大事になり皆に迷惑をかける前に、輸送隊のところへ行ってマリナスの馬車に乗せてもらおうかしら。いや、それは駄目だと気付く。砂漠横断の前準備として軍全体分の食糧や武器を大量に積み込んである。休養の為に休めるスペースはない。あるとすれば、一度野営をするしかないが、まだ行軍の足を止めるには予定の距離に達していなかった。侮っていた自分がいけないのだとナマエは自己嫌悪に陥る。 もう少し、粘れるかと思ったんだ。 改めて己の貧弱さを痛感する。リンに、そしてエリウッドに護ってもらわなければ満足に戦場を進むことも出来ないひ弱な自分は、人外の土地にさえも阻まれるのか。


「………ナマエ」
「…… ……」
「…おい ナマエ」
「… ラス、さん」


明らかに歩みが遅くなったせいで、いつの間にか後続の騎馬隊に追いつかれたらしい。ちょうどラスの前を歩いていたせいもあり、背後から馬の手綱を引いていたラスに声掛けされる。

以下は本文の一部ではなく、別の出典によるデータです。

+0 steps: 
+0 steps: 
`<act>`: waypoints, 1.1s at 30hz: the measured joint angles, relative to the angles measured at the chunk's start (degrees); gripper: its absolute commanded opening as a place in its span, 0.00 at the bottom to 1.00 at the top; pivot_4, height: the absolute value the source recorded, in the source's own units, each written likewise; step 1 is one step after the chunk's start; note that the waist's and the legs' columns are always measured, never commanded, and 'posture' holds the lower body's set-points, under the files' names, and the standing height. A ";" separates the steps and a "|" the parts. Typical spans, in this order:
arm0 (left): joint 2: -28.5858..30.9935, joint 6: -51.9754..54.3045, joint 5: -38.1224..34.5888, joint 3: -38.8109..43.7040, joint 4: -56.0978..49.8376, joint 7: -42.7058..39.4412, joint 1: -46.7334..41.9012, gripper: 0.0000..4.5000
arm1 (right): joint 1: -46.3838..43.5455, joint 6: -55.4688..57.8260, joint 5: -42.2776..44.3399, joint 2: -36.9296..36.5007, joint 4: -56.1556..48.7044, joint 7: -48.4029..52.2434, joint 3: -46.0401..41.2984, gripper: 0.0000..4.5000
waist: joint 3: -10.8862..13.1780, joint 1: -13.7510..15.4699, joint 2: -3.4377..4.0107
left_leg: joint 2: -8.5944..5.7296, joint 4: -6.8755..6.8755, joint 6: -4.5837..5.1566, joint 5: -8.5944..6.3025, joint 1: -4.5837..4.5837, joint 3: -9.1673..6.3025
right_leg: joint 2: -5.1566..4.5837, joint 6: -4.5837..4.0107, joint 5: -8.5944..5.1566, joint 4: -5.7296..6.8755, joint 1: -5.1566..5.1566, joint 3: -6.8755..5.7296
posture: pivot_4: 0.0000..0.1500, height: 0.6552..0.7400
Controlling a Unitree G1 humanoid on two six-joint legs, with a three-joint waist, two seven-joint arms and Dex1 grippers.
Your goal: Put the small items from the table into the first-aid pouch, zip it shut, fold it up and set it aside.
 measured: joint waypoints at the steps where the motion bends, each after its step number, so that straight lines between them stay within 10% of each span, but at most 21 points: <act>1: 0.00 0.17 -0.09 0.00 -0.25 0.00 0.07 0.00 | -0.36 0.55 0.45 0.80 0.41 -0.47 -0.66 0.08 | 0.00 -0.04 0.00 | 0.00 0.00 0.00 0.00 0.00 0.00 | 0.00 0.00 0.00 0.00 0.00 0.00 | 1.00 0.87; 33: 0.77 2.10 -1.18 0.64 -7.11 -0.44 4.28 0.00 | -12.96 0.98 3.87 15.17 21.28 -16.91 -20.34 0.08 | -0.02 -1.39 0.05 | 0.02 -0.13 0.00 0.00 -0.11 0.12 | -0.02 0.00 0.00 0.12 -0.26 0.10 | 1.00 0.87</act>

「…あ ごめんなさい、私のせいで、後ろがつっかえてしまいますね」
「………いや そんなことより… 大丈夫か」


ついに心配をされてしまった。しかもあの、ラスに。大丈夫ですよと空元気を見せてもきっと見破られることだろう。ここは素直に…、「お気遣いありがとうございます。平気ですよ」…やはり言えなかった。見栄っ張りな性格ではない筈だが、弱さを見せるのはどうも憚られてしまう。


「………平気、か」
「…はい」
「……お前がそう言うのであれば、そうなんだろうな」
「…ラスさんも平気そうじゃないですか」
「俺は色々な場所を旅していた。だから、この暑さにもまだ耐えられる」


一旦を言葉を止めたラスが、じっとナマエを見つめる。無言の威圧感がひしひしと感じられ、一体何を言われるのだろうかと 隣を歩きながら次の言葉を待ってみる。 それは否定の言葉だった。


「だがお前は耐えているようには見えん」
「え… …」
「今にも倒れ掛かろうとしているようだ。 …無理にとは言わないが、こいつの背中に乗ればいい。運んでやる」


愛馬の背に乗るよう促すラスの眼には、ナマエの勘違いでなければ「本気の心配」が見えた気がした。
言葉少ない彼だが、きっと全て見透かしている後なのだろう。ここで、折角の申し出を断る理由はもうなくなった。それに言うように、もうすでにナマエの体力は限界を迎えていた。あと小一時間ほど歩いて目的の場所につかなければ野営を設立しよう、なんて考えながら


「…じゃあ、すいません。お願いします」
「ああ」


馬の鞍を掴んで自力で上がろうとすると、「…何をしてる」のラスの声と共に、脇の下から担ぎ上げられる。
いとも容易く軽々と馬の背に乗せられ一瞬状況判断が出来なかったと言うナマエの失態を知る由もないラスは、ナマエを楽にさせるという目的が達されたことにより、隣に立ち、些か満足げな表情を浮かべていた。